Erect blackberry pruning:

1). In late winter or early spring, remove any dead or damaged canes by cutting them off at ground level.
2). Thin out the remaining canes, leaving 4 to 6 of the strongest, most upright canes per plant.
3). Trim off the lateral branches from the bottom 2 to 3 feet of each remaining cane to facilitate air circulation and make harvesting easier.
4). Tip back the remaining lateral branches by removing the top 6 to 12 inches of growth.
5). After fruiting, remove the old, fruited canes by cutting them off at ground level.

Trailing Blackberry Pruning:

1). In late winter or early spring, remove any dead or damaged canes.
2). Thin out the remaining canes, leaving 6 to 8 of the strongest, most vigorous canes per plant.
3). Trim off the lateral branches from the bottom 2 to 3 feet of each remaining cane.
4). After fruiting, remove the old, fruited canes by cutting them off at ground level.
5). Train the new canes onto the trellis or along the ground, spreading them out for better air circulation and sun exposure.

As you prune and train your blackberry plants, be sure to wear sturdy gloves and long sleeves to protect yourself from the thorns (unless you’re growing thornless varieties).

Pest and Disease Management

Like any fruit crop, blackberries are susceptible to certain pests and diseases.
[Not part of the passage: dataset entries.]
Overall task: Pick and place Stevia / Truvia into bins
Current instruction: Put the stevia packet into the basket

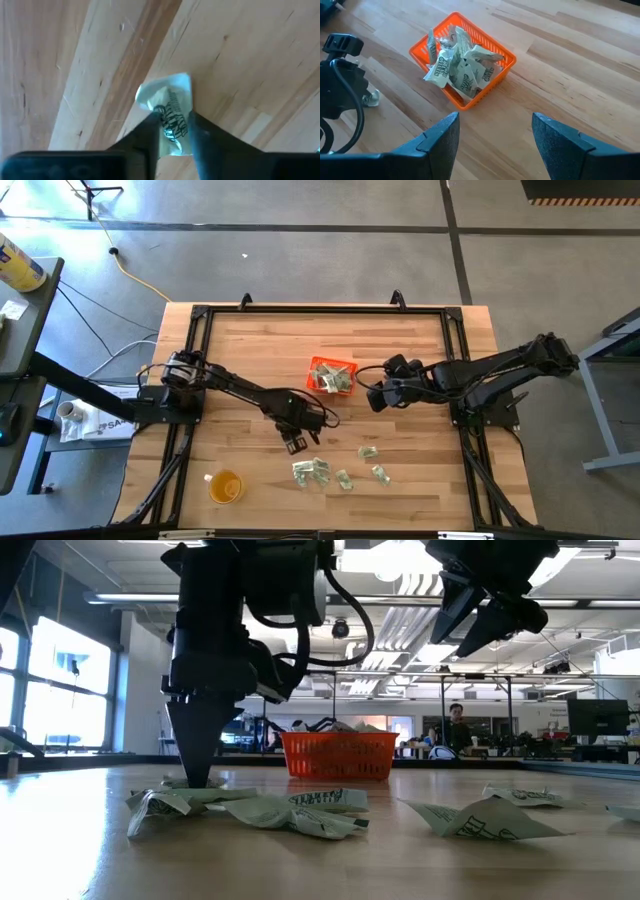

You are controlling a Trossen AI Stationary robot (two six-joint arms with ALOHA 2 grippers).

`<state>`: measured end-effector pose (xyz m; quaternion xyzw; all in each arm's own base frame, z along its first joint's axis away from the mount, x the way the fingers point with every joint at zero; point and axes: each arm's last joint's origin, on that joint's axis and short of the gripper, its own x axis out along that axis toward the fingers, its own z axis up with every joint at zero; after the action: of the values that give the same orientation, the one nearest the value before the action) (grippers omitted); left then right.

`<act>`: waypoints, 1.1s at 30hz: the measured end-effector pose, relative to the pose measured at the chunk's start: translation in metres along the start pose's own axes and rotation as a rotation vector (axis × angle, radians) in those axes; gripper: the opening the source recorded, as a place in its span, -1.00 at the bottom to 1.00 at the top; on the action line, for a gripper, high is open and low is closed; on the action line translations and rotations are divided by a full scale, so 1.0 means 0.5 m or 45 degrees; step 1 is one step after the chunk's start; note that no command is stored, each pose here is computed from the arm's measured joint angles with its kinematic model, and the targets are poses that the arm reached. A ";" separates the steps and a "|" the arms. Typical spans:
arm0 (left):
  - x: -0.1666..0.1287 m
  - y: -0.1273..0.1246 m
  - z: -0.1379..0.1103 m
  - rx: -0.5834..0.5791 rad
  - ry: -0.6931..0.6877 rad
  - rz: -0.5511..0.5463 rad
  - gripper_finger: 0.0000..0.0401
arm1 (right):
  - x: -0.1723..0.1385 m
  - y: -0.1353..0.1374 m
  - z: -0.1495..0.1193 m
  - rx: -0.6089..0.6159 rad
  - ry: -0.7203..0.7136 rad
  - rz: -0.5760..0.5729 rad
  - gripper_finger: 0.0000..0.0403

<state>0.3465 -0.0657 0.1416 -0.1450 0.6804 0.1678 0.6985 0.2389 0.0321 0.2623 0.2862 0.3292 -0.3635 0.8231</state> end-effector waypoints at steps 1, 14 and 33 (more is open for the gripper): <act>-0.001 0.000 0.001 0.013 -0.004 0.004 -0.42 | 0.000 0.000 0.000 -0.001 0.000 0.000 0.18; -0.130 -0.008 0.042 0.163 -0.168 0.222 -0.85 | -0.007 -0.021 -0.022 -0.122 0.127 -0.120 0.18; -0.207 0.117 0.229 0.370 -0.522 0.016 -0.58 | -0.055 -0.030 -0.095 -0.250 0.284 -0.204 0.18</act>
<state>0.4226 0.0324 0.2504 -0.0018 0.5424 0.0984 0.8343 0.1971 0.0684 0.2501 0.2159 0.4743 -0.3599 0.7739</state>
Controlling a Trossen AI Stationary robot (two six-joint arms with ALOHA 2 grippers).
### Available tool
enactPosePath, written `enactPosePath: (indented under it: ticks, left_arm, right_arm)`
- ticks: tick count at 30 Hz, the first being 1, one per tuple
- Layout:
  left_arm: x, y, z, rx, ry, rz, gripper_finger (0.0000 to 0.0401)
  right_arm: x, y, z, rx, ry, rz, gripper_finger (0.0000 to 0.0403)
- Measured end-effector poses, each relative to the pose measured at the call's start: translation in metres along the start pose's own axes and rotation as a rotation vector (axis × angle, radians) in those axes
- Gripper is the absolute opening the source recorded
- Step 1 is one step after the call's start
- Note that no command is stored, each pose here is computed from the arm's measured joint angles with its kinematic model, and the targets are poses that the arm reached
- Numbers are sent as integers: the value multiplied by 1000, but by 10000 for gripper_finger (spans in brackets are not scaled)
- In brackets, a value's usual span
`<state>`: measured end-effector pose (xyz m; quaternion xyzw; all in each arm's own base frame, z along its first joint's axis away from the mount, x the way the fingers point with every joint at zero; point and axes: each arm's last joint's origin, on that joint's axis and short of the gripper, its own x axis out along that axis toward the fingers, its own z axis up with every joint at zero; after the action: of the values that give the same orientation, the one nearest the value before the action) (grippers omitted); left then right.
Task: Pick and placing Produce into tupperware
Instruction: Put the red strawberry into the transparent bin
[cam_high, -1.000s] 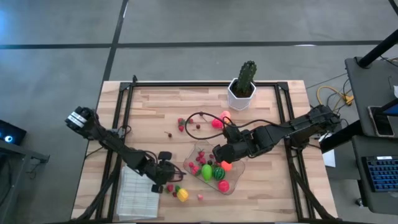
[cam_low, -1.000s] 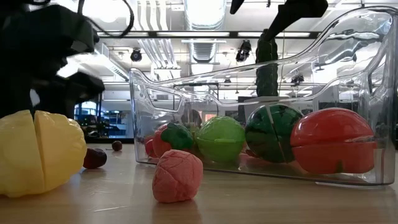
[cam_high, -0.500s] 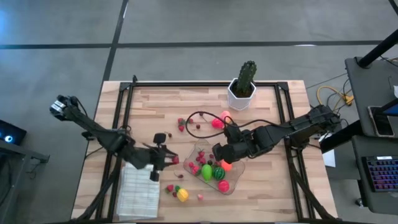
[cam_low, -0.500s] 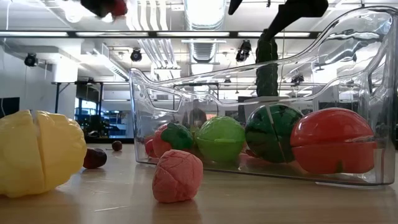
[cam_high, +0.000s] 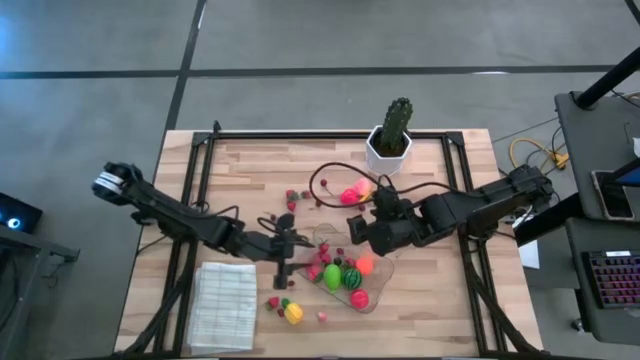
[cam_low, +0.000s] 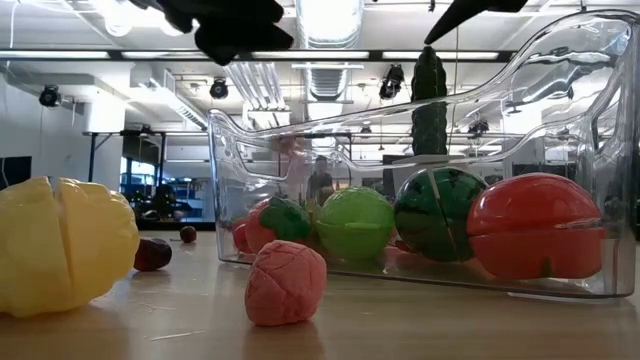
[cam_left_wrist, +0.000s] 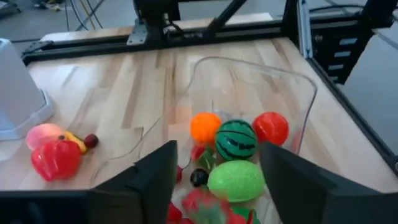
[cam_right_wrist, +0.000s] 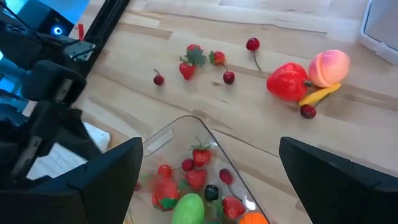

Here are some common issues to watch out for:


  • Cane Borers
  • Japanese beetles
  • Raspberry crown borer
  • Spider mites


  • Anthracnose
  • Cane blight
  • Powdery mildew
  • Rust

To minimize pest and disease problems, follow these best practices:

Choose disease-resistant cultivars when possible.
Practice good sanitation by removing and destroying any diseased or infested canes and plant debris.
Avoid overhead watering to keep the foliage dry.
Maintain good air circulation by properly spacing and pruning your plants.
Apply approved fungicides or insecticides as needed, following label instructions carefully.

Harvesting and Storing Blackberries

One of the most rewarding parts of blackberry tree care is harvesting those plump, juicy berries! Blackberries are typically ready for picking in mid- to late-summer, with the exact timing varying by cultivar and growing region.

When to harvest:

Berries are fully black in color (though some varieties have a slightly reddish blush when ripe).
Berries are plump and easily detached from the plant with a gentle tug.
Taste a few berries to ensure they are sweet and flavorful.

To harvest, use a shallow container or berry basket to gently collect the ripe berries. Try to avoid squishing or crushing the delicate fruit. Refrigerate or process the berries promptly after picking.

Fresh blackberries will keep in the refrigerator for 3 to 5 days. For longer storage, you can freeze, can, or make them into jams, jellies, or other preserved products.

With the proper care and attention, a well-maintained blackberry patch can provide a bountiful harvest of these delectable berries for many years to come. Happy growing!